◆ TASK PROMPT ◆
From the line with "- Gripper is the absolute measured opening" to the line with "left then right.", retype every line exactly, including those two, and leave out the rest of the data below.

Saved entries:

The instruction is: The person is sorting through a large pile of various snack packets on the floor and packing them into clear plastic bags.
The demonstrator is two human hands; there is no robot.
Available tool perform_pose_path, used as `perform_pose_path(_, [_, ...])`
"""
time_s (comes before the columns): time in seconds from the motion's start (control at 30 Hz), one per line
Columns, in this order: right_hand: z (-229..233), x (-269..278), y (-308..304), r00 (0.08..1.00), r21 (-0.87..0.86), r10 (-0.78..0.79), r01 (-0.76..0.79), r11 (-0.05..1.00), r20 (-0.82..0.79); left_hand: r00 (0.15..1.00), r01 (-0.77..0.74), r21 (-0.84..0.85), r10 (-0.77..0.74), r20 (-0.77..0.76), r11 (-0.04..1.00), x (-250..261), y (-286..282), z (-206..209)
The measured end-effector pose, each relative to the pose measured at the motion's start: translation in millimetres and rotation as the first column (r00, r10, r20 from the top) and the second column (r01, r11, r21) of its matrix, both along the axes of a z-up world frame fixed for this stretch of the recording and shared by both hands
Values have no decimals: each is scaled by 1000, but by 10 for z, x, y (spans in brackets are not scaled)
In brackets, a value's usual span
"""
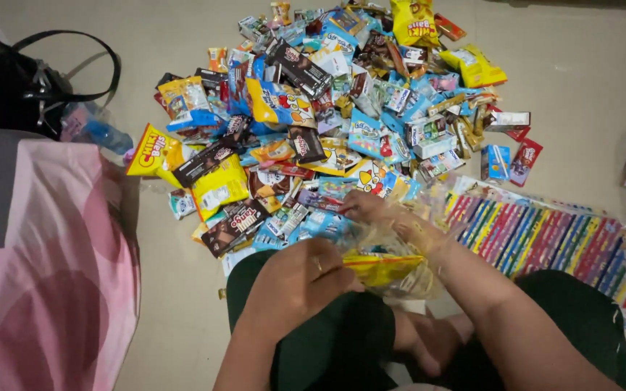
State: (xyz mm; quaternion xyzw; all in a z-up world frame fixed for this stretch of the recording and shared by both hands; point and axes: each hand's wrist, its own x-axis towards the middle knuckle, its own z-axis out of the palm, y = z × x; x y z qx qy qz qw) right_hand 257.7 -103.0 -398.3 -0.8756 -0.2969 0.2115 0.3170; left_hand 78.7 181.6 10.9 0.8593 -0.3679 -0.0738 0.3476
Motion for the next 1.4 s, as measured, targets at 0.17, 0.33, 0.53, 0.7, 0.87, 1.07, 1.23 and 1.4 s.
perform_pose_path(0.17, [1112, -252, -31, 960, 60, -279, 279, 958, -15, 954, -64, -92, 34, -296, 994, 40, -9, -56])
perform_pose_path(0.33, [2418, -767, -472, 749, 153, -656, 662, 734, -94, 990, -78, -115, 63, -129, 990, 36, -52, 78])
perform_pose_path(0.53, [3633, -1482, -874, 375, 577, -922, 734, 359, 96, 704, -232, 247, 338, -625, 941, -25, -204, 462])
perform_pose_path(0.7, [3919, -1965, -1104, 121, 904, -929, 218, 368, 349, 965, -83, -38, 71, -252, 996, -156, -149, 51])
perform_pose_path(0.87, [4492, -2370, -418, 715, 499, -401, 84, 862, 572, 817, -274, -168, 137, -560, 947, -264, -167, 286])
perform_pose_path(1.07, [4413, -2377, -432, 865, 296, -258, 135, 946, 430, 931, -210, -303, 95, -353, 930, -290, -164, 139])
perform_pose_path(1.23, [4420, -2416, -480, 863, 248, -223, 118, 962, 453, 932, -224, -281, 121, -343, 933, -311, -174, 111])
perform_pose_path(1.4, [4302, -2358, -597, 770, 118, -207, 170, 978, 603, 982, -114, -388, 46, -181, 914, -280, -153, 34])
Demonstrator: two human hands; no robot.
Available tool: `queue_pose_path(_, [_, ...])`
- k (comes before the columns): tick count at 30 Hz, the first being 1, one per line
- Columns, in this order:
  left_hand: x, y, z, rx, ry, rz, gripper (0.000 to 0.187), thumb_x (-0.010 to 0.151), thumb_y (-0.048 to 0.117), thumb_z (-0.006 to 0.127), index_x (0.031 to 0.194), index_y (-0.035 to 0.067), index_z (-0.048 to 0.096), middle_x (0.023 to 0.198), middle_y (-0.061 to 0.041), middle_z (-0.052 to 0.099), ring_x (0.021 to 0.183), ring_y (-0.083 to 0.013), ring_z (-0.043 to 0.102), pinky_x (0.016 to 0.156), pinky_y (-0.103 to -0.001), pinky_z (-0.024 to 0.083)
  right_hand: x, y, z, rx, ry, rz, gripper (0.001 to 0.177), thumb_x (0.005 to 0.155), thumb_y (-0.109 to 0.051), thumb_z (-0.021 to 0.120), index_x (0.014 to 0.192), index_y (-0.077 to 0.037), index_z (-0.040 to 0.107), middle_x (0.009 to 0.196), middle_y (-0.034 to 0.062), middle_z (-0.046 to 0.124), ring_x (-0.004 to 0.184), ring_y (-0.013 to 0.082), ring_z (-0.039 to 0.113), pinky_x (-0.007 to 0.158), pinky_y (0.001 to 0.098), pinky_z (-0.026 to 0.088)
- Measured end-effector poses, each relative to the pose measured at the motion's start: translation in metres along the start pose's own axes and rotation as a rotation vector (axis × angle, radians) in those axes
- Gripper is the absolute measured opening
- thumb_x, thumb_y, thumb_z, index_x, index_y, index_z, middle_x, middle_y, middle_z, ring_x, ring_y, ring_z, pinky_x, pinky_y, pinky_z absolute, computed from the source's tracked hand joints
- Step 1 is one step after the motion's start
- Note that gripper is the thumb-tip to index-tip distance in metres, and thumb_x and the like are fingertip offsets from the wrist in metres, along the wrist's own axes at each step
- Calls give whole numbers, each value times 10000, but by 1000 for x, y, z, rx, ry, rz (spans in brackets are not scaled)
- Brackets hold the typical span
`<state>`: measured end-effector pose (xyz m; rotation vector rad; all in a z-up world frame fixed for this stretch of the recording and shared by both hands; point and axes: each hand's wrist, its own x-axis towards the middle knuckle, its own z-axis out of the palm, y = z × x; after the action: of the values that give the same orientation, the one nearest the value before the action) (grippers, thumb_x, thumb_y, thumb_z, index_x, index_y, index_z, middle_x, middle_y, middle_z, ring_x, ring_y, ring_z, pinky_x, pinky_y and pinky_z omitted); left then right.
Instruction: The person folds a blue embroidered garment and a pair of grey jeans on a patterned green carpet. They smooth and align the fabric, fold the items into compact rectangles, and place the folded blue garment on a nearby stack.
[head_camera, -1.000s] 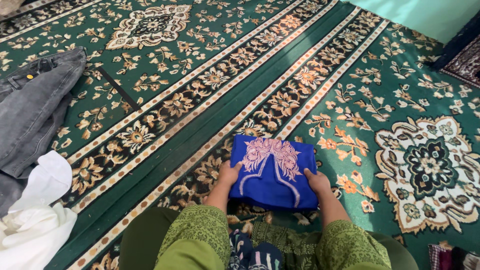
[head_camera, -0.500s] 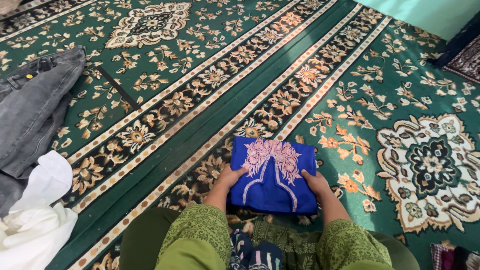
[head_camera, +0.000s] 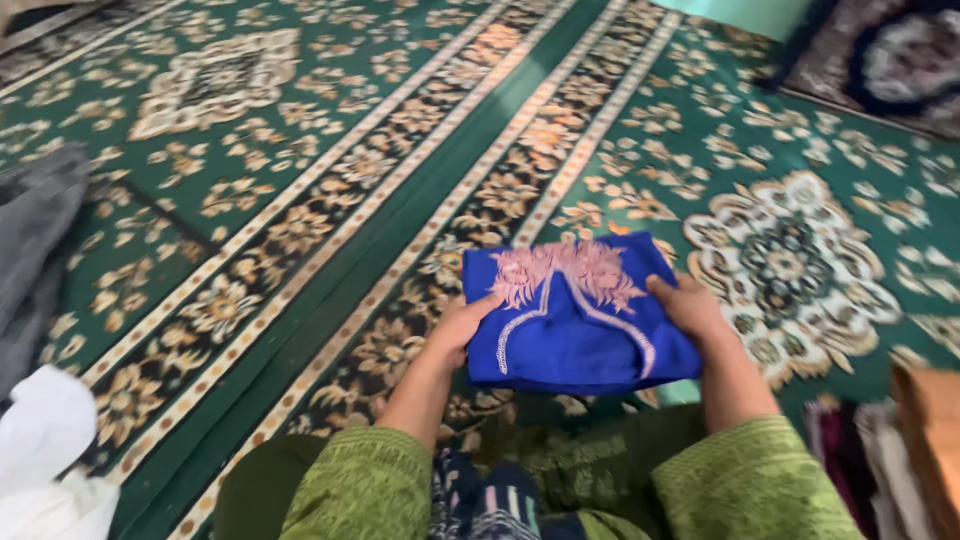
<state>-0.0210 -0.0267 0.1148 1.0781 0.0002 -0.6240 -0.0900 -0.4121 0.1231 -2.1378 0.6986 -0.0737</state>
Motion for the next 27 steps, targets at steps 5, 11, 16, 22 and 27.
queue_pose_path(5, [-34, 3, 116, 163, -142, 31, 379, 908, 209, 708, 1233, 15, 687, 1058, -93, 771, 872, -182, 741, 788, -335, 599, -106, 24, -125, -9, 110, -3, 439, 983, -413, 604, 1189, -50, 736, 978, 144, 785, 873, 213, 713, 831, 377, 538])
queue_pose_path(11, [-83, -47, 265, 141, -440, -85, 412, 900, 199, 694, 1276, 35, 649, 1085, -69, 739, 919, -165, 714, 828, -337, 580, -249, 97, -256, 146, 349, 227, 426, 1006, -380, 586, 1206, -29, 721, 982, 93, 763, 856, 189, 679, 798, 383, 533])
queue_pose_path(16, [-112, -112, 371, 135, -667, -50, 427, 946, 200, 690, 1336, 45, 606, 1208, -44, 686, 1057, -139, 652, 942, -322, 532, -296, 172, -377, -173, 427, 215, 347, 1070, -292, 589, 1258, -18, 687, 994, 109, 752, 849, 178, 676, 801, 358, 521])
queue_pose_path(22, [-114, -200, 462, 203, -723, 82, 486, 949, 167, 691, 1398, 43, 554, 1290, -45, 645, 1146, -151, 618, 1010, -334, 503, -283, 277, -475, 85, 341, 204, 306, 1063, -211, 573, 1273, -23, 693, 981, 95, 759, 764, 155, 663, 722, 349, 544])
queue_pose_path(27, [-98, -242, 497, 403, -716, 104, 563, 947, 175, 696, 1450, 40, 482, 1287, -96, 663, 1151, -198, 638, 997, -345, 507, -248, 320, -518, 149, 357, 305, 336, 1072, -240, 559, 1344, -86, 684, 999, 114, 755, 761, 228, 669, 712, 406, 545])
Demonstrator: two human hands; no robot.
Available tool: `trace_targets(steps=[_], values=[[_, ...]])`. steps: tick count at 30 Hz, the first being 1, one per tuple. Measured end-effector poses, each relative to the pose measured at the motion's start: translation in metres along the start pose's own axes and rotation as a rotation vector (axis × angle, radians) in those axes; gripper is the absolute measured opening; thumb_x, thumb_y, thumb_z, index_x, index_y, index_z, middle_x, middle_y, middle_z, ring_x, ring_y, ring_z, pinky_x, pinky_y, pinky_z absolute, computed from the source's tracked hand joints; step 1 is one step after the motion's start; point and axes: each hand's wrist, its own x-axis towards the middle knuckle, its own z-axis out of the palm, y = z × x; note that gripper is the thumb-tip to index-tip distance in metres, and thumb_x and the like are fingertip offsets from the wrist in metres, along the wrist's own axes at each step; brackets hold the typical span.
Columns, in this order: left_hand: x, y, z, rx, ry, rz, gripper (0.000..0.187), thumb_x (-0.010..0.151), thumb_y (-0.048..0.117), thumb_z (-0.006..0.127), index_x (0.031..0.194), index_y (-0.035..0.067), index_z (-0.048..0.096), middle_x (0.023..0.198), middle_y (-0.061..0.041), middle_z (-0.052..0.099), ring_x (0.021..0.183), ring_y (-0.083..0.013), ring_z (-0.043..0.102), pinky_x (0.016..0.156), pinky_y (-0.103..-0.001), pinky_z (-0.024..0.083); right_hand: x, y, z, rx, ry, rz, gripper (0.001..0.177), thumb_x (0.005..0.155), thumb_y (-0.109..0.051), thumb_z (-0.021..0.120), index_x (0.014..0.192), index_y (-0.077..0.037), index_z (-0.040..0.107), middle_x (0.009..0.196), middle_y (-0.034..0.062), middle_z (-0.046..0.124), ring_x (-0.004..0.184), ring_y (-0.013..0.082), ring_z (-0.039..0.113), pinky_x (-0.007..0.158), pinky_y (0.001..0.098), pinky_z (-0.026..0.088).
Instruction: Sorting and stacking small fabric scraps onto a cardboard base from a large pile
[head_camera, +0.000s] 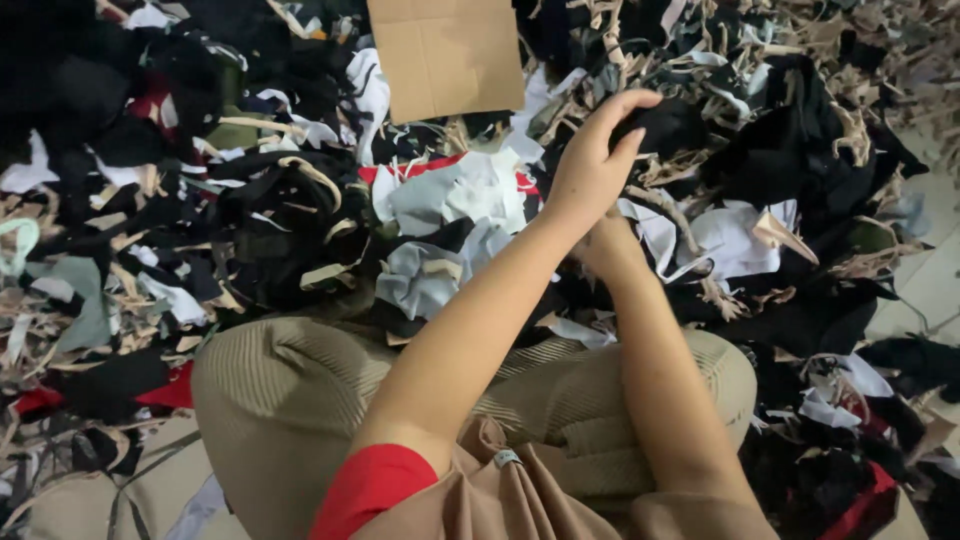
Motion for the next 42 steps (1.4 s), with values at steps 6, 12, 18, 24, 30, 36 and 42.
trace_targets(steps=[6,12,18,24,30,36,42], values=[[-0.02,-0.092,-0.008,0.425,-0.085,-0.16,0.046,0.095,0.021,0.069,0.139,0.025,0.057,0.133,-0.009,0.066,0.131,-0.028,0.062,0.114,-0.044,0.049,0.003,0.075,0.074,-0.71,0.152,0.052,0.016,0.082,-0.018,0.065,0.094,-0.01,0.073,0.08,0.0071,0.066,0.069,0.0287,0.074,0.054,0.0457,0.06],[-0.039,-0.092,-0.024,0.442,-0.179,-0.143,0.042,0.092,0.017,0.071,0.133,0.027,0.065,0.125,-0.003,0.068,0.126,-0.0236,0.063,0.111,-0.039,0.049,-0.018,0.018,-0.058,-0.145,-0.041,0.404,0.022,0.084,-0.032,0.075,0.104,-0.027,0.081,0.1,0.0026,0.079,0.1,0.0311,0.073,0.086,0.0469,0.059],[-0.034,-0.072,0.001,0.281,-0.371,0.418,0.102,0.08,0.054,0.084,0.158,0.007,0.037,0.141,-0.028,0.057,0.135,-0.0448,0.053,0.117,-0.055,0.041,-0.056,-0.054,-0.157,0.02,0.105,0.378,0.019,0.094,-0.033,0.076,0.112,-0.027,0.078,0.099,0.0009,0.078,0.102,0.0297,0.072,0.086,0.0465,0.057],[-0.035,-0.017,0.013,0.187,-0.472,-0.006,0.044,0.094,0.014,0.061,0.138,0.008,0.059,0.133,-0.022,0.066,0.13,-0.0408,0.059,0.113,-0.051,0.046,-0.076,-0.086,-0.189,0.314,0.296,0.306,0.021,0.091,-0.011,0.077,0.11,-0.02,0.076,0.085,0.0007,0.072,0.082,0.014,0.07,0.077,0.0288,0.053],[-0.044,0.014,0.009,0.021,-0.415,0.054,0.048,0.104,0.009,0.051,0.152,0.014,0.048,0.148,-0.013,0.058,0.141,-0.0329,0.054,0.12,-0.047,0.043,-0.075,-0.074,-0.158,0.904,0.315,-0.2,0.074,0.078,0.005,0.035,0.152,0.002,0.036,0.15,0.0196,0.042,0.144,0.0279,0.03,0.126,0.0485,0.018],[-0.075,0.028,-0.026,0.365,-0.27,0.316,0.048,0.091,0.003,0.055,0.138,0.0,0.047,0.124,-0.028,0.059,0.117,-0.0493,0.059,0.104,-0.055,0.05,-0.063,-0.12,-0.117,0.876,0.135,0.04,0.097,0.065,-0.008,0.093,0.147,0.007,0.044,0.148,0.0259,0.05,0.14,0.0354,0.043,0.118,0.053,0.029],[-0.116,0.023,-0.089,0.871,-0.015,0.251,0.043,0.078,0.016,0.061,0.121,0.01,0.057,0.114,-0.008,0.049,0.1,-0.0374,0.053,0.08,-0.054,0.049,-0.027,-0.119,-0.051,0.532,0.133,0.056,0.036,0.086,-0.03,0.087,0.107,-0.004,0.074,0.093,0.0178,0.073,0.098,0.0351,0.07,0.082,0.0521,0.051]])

◆ RESPONSE TO THIS EXERCISE ◆
- Gripper is the absolute measured opening
- thumb_x, thumb_y, thumb_z, index_x, index_y, index_z, middle_x, middle_y, middle_z, ring_x, ring_y, ring_z, pinky_x, pinky_y, pinky_z absolute, computed from the source's tracked hand joints
- Step 1 is one step after the motion's start
- Note that gripper is the thumb-tip to index-tip distance in metres, and thumb_x and the like are fingertip offsets from the wrist in metres, along the wrist's own axes at each step
- Calls give whole numbers, each value times 10000, but by 1000 for x, y, z, rx, ry, rz (spans in brackets are not scaled)
- Brackets hold the typical span
`<state>`: measured end-effector pose (xyz m; rotation vector rad; all in a z-up world frame fixed for this stretch of the recording and shared by both hands; point and axes: each hand's wrist, its own x-axis towards the middle knuckle, its own z-axis out of the palm, y = z × x; after the action: of the values that give the same orientation, the one nearest the value before the action) (grippers, thumb_x, thumb_y, thumb_z, index_x, index_y, index_z, middle_x, middle_y, middle_z, ring_x, ring_y, ring_z, pinky_x, pinky_y and pinky_z omitted); left then right.

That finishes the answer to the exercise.